→ TASK GOAL:
From the data below, set down exactly the lines between the one holding "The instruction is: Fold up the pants" and the one holding "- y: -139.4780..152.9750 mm", inclusive, and no others.

→ RECORDS FOR PROCESSING:
• • • •

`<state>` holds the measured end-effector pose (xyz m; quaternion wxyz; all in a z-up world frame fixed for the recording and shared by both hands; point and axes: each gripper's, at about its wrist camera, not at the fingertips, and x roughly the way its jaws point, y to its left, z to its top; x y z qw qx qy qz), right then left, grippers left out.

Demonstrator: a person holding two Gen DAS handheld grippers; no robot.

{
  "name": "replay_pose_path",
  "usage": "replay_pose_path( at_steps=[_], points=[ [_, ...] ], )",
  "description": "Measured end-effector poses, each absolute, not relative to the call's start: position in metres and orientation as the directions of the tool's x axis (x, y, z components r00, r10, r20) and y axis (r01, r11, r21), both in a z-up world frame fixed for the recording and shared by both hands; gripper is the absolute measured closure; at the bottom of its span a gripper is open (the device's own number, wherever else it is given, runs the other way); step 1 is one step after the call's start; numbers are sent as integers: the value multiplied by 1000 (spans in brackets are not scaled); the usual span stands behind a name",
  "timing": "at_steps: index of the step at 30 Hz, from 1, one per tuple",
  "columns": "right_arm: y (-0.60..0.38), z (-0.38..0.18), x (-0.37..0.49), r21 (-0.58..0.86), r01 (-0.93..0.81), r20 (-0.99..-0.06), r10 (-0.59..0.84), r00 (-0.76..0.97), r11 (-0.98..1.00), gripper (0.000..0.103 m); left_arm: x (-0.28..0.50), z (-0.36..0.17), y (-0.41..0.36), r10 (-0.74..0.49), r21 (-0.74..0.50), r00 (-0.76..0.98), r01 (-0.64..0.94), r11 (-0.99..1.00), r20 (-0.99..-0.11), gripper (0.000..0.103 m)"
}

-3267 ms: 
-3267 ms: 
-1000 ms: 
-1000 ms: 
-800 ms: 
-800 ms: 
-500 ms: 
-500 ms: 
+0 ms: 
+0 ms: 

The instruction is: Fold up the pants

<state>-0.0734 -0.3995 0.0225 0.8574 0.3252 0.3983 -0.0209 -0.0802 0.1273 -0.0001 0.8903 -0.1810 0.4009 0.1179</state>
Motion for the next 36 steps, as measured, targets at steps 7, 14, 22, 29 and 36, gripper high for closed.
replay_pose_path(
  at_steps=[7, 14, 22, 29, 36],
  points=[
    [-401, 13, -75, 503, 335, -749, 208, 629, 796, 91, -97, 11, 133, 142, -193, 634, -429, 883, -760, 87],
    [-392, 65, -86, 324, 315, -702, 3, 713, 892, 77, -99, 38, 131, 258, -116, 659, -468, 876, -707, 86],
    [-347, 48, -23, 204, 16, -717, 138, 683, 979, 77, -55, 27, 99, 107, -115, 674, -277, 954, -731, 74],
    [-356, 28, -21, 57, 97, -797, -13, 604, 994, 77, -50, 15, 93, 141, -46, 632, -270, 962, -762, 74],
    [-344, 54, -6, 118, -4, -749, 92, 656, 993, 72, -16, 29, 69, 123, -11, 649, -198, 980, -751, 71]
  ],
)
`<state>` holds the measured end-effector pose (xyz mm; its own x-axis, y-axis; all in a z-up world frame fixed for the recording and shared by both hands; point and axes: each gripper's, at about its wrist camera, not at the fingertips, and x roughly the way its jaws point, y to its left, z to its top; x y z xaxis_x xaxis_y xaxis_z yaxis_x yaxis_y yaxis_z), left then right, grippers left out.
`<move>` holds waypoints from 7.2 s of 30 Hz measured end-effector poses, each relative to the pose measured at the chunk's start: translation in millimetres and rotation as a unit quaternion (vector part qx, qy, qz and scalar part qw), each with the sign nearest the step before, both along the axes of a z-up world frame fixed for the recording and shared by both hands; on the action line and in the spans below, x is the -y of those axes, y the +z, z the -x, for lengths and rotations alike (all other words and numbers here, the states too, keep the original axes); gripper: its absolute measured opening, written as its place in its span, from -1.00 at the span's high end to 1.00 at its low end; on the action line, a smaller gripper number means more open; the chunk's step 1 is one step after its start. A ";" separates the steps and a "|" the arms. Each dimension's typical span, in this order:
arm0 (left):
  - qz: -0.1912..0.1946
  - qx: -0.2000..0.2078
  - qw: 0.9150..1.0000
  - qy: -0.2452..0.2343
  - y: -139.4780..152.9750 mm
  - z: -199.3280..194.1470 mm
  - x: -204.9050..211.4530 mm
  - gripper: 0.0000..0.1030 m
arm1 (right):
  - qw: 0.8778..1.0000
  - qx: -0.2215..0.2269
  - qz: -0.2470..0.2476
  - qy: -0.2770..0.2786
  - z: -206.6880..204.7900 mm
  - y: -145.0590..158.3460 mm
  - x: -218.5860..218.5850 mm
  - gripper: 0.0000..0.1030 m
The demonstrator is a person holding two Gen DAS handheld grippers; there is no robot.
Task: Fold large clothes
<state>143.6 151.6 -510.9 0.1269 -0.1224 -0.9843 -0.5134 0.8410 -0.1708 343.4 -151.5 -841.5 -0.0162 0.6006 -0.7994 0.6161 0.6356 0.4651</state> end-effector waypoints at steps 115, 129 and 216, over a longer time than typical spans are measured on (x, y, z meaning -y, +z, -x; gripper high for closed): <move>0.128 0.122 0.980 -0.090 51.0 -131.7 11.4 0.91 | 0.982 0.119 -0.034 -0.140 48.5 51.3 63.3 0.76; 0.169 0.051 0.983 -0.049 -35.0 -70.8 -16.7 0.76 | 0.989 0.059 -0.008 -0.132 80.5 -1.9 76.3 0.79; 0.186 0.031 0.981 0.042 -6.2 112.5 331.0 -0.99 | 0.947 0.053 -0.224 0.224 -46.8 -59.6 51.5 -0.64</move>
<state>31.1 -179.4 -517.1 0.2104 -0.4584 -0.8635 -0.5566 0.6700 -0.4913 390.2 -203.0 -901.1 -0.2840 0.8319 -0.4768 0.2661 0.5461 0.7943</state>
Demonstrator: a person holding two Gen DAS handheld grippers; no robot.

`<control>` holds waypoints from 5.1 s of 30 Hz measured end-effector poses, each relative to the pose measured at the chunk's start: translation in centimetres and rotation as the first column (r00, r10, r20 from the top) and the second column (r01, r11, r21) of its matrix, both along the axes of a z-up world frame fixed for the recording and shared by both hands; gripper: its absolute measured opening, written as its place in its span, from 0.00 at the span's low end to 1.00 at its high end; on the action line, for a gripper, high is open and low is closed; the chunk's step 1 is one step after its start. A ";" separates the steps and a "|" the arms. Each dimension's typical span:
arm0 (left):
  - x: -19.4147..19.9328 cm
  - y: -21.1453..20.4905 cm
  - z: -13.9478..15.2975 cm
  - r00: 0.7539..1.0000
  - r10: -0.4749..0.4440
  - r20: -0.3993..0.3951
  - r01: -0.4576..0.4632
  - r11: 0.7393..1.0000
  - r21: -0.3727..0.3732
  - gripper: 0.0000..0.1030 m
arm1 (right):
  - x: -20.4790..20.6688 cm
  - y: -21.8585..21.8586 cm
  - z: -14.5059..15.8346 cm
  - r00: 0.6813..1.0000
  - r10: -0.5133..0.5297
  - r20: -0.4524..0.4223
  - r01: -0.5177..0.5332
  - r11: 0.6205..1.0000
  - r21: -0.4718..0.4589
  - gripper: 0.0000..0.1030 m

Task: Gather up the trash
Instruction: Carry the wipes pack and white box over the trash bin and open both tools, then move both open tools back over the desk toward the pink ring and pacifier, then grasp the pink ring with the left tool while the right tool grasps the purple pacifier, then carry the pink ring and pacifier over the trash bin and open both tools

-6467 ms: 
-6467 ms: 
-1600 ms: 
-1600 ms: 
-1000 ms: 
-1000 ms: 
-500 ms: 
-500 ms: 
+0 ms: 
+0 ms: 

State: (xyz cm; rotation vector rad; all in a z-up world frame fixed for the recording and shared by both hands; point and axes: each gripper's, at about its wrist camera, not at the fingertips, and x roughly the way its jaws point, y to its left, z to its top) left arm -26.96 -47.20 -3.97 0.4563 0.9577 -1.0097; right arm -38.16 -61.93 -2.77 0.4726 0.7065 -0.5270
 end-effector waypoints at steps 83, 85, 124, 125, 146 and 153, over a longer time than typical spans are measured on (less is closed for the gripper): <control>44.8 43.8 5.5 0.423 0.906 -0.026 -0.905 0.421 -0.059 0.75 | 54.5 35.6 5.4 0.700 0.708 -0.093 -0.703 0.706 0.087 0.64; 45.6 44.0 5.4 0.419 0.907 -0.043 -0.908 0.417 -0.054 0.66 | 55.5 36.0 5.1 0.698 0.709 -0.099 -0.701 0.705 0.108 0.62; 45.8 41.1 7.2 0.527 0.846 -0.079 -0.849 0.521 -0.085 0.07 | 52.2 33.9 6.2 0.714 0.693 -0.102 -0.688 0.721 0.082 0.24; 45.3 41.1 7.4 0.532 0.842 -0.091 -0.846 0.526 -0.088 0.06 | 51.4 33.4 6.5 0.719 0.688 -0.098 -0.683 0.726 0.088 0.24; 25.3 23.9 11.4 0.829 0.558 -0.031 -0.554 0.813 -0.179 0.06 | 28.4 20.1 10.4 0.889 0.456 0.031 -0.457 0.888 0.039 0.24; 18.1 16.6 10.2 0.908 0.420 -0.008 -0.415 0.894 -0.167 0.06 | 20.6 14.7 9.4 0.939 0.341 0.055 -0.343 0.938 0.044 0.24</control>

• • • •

→ ANSWER SPACE:
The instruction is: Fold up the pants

<state>-0.0734 -0.3995 0.0225 0.8574 0.3252 0.3983 -0.0209 -0.0802 0.1273 -0.0001 0.8903 -0.1810 0.4009 0.1179</state>
Motion for the next 36 steps, as measured, targets at steps 7, 14, 22, 29 and 36, gripper high for closed.
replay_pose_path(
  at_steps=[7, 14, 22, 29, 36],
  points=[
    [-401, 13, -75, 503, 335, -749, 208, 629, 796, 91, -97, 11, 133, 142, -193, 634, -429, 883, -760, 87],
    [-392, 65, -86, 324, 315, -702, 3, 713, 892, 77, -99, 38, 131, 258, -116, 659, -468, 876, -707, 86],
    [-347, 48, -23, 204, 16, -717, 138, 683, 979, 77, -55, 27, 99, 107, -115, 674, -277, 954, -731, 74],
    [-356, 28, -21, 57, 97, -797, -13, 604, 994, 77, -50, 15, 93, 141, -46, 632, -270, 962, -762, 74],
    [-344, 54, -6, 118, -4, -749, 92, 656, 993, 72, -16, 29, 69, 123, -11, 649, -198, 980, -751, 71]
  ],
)
`<state>` holds the measured end-effector pose (xyz mm; its own x-axis, y-axis; all in a z-up world frame fixed for the recording and shared by both hands; point and axes: each gripper's, at about its wrist camera, not at the fingertips, and x roughly the way its jaws point, y to its left, z to its top; x y z xaxis_x xaxis_y xaxis_z yaxis_x yaxis_y yaxis_z), left then right, grippers left out.
`<move>` holds waypoints from 7.2 s of 30 Hz measured end-effector poses, each relative to the pose measured at the chunk's start: translation in millimetres and rotation as a unit quaternion (vector part qx, qy, qz and scalar part qw), each with the sign nearest the step before, both along the axes of a z-up world frame fixed for the recording and shared by both hands; on the action line and in the spans below, x is the -y of those axes, y the +z, z the -x, for lengths and rotations alike (all other words and numbers here, the states too, keep the original axes); gripper: its absolute measured opening, written as its place in its span, from -1.00 at the span's high end to 1.00 at its low end; on the action line, a smaller gripper number means more open; the chunk's step 1 is one step after its start. A ";" separates the steps and a "|" the arms. Each dimension's typical span, in this order:
arm0 (left):
  - qz: -0.1912..0.1946
  - qx: -0.2000..0.2078
  - qw: 0.9150..1.0000
  - qy: -0.2452..0.2343
  - y: -139.4780..152.9750 mm

What this exercise required has been given in full.